* EXERCISE REQUIREMENTS:
Whichever lines include the word "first", copy them as they appear in the data.

* THE DATA:
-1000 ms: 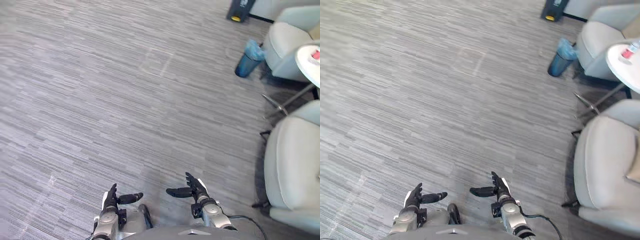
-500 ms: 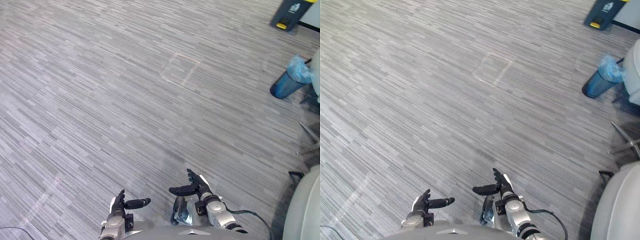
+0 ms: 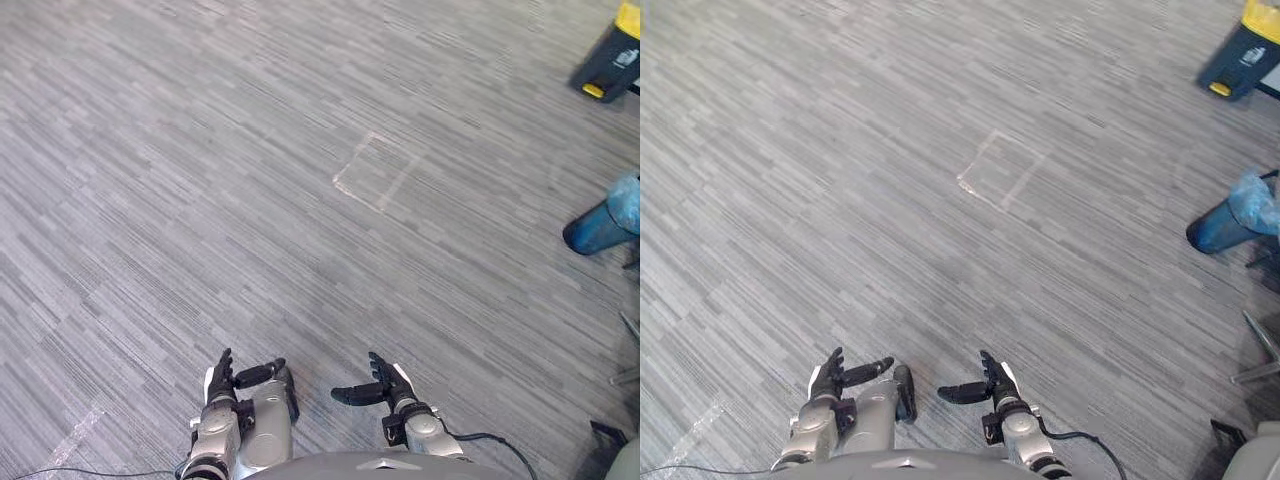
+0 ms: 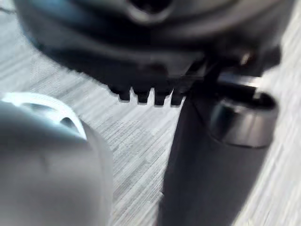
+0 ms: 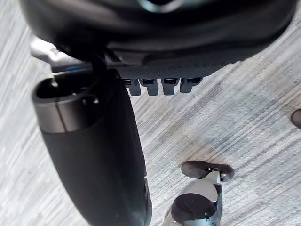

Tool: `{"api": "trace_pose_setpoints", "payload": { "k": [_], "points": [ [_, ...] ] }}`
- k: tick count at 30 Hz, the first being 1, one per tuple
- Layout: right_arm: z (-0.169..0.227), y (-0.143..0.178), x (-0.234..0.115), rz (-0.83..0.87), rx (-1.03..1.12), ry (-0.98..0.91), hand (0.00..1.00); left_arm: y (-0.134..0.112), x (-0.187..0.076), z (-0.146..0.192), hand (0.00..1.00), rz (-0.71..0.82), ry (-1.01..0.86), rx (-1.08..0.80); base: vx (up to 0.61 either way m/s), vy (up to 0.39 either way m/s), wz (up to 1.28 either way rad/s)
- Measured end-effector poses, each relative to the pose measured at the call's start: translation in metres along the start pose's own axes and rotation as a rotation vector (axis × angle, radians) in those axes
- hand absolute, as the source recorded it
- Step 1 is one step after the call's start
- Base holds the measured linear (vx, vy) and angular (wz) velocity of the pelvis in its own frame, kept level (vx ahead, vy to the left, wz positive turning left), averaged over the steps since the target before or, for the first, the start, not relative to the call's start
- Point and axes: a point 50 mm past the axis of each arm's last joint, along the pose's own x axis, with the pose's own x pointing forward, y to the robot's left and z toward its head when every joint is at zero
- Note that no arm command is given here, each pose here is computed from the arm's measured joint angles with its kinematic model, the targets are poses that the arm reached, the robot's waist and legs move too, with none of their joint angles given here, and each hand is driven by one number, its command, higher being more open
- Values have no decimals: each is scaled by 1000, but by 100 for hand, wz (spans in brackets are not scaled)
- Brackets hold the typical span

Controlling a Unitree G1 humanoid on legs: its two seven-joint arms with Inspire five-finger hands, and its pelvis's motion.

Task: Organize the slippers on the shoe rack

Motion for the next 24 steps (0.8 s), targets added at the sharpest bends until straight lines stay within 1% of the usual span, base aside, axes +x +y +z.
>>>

* WRITTEN ANSWER:
- k: tick count at 30 Hz, the first being 1, one per tuple
- Base holds the measured linear (vx, vy) and angular (wz) velocity of the pelvis in its own frame, kept level (vx ahead, vy to the left, wz positive turning left), averaged over the steps since the target before or, for the first, the start, not relative to the call's start

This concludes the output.